(Items from a data source)
^^^^^^^^

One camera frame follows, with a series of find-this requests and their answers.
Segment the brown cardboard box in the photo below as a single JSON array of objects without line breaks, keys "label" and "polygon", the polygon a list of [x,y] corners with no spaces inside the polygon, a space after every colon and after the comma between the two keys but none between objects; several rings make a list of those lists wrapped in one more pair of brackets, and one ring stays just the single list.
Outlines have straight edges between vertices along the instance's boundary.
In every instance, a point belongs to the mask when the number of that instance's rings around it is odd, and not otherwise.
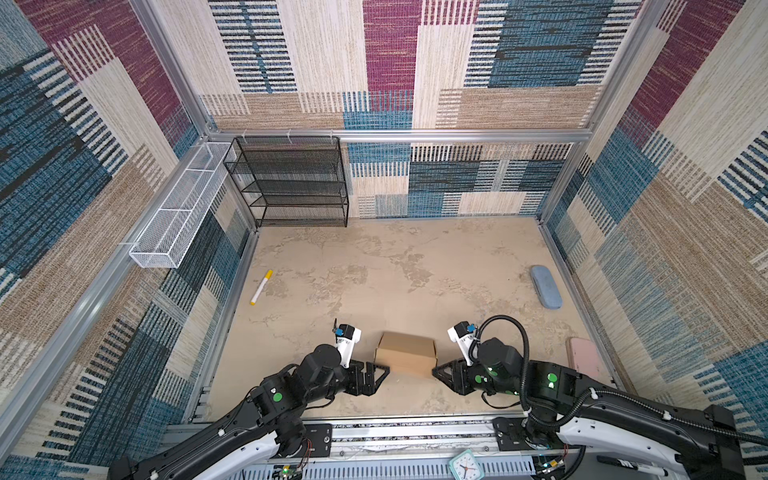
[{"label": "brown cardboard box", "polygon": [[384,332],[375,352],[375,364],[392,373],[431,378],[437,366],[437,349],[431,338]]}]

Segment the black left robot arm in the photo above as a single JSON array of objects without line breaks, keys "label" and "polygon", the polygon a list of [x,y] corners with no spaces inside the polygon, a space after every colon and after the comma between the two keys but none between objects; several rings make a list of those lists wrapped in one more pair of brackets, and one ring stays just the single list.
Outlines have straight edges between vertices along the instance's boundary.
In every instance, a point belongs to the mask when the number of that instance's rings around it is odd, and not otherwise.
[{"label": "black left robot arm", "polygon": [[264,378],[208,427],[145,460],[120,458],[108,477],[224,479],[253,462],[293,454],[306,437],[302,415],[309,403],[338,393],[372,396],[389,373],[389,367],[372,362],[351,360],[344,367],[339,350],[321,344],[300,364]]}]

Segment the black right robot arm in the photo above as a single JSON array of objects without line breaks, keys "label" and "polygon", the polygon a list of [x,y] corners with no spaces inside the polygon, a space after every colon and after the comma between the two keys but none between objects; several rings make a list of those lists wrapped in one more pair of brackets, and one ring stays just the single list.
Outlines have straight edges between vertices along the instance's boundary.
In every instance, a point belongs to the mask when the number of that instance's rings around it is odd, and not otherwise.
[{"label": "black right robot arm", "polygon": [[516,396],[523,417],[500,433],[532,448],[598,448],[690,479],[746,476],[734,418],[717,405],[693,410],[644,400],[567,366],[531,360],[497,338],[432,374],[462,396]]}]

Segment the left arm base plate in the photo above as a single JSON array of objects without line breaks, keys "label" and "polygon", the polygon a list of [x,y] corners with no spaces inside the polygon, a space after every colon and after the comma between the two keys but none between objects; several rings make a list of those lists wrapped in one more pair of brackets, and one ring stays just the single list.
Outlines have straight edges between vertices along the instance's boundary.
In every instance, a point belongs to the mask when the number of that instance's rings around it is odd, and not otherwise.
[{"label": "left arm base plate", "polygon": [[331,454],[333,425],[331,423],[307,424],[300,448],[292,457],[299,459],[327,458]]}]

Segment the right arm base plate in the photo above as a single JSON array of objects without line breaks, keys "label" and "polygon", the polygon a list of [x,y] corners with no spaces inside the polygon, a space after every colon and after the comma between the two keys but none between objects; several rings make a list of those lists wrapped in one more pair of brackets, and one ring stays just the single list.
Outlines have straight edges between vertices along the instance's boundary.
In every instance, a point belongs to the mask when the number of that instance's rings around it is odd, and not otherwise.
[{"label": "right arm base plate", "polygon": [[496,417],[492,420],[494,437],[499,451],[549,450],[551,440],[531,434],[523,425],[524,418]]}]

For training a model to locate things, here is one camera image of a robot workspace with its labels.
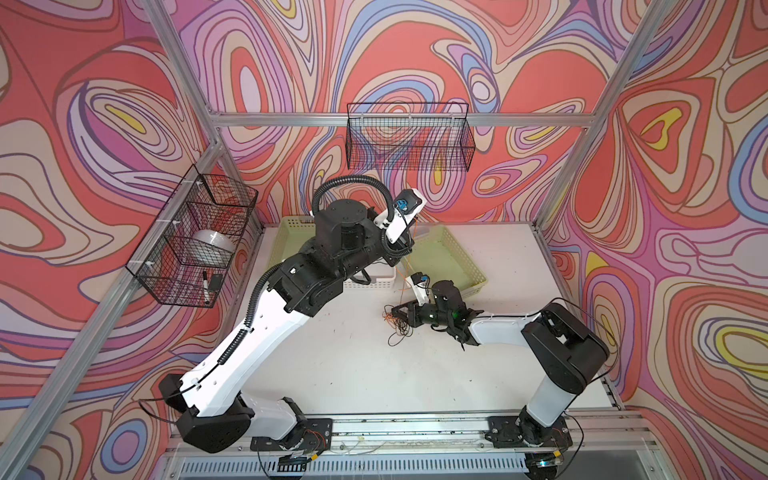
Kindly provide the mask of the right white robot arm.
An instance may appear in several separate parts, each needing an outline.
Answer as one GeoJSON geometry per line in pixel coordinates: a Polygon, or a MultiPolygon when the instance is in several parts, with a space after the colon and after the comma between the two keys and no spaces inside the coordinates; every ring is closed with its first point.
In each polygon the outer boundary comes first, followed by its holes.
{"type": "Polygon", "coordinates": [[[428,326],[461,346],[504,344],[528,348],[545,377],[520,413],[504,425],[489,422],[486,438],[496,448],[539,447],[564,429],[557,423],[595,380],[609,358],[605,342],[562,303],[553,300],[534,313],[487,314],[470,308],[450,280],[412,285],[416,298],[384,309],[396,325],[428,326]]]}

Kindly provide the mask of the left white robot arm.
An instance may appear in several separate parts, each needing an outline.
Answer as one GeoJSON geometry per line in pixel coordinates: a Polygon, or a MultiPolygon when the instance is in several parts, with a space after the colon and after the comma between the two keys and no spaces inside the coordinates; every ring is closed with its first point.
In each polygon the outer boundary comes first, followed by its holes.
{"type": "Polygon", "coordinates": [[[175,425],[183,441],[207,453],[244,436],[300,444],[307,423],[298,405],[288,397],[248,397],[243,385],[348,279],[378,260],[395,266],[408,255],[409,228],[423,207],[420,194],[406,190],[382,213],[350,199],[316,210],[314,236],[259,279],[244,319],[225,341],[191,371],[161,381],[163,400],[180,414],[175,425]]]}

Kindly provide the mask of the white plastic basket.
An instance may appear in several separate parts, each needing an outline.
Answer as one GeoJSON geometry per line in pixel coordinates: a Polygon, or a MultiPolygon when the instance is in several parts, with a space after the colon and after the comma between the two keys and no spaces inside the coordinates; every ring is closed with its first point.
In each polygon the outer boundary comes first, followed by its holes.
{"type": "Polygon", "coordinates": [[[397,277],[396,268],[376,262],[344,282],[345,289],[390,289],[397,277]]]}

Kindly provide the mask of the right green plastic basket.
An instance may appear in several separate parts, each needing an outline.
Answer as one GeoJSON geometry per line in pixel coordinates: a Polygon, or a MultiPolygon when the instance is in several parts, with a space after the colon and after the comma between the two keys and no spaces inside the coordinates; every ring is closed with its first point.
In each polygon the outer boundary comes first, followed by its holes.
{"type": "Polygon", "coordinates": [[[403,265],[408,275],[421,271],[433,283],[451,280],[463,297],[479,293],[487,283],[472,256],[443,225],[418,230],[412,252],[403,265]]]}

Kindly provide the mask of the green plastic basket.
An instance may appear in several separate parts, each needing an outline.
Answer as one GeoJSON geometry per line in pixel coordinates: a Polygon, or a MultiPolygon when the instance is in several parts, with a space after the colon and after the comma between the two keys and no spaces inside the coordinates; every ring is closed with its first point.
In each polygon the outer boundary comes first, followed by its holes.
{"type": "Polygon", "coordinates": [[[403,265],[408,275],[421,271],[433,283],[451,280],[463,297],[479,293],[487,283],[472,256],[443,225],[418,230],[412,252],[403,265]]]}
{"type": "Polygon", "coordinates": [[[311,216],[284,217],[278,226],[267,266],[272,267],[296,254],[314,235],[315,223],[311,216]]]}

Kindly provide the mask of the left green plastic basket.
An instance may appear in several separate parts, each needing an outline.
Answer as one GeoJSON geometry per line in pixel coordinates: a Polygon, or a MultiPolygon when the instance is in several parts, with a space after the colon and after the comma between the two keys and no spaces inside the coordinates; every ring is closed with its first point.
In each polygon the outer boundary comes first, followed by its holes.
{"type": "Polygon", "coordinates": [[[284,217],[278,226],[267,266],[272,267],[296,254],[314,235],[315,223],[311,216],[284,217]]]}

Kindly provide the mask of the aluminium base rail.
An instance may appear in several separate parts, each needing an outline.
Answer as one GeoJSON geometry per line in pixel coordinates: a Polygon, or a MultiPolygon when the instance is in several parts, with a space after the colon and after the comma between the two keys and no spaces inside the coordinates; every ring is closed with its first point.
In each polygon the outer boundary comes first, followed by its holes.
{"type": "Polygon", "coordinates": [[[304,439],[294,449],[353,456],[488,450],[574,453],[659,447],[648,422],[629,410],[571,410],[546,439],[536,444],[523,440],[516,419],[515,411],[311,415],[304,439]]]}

^^^^^^^^

WHAT TO WORK ON
Which of the lines in the data contain the string "camera"? Return each one.

COMPLETED TASK
One camera frame follows, with a series of find-this requests and their answers.
For training a model to locate things, here is one camera image of a robot workspace with its labels.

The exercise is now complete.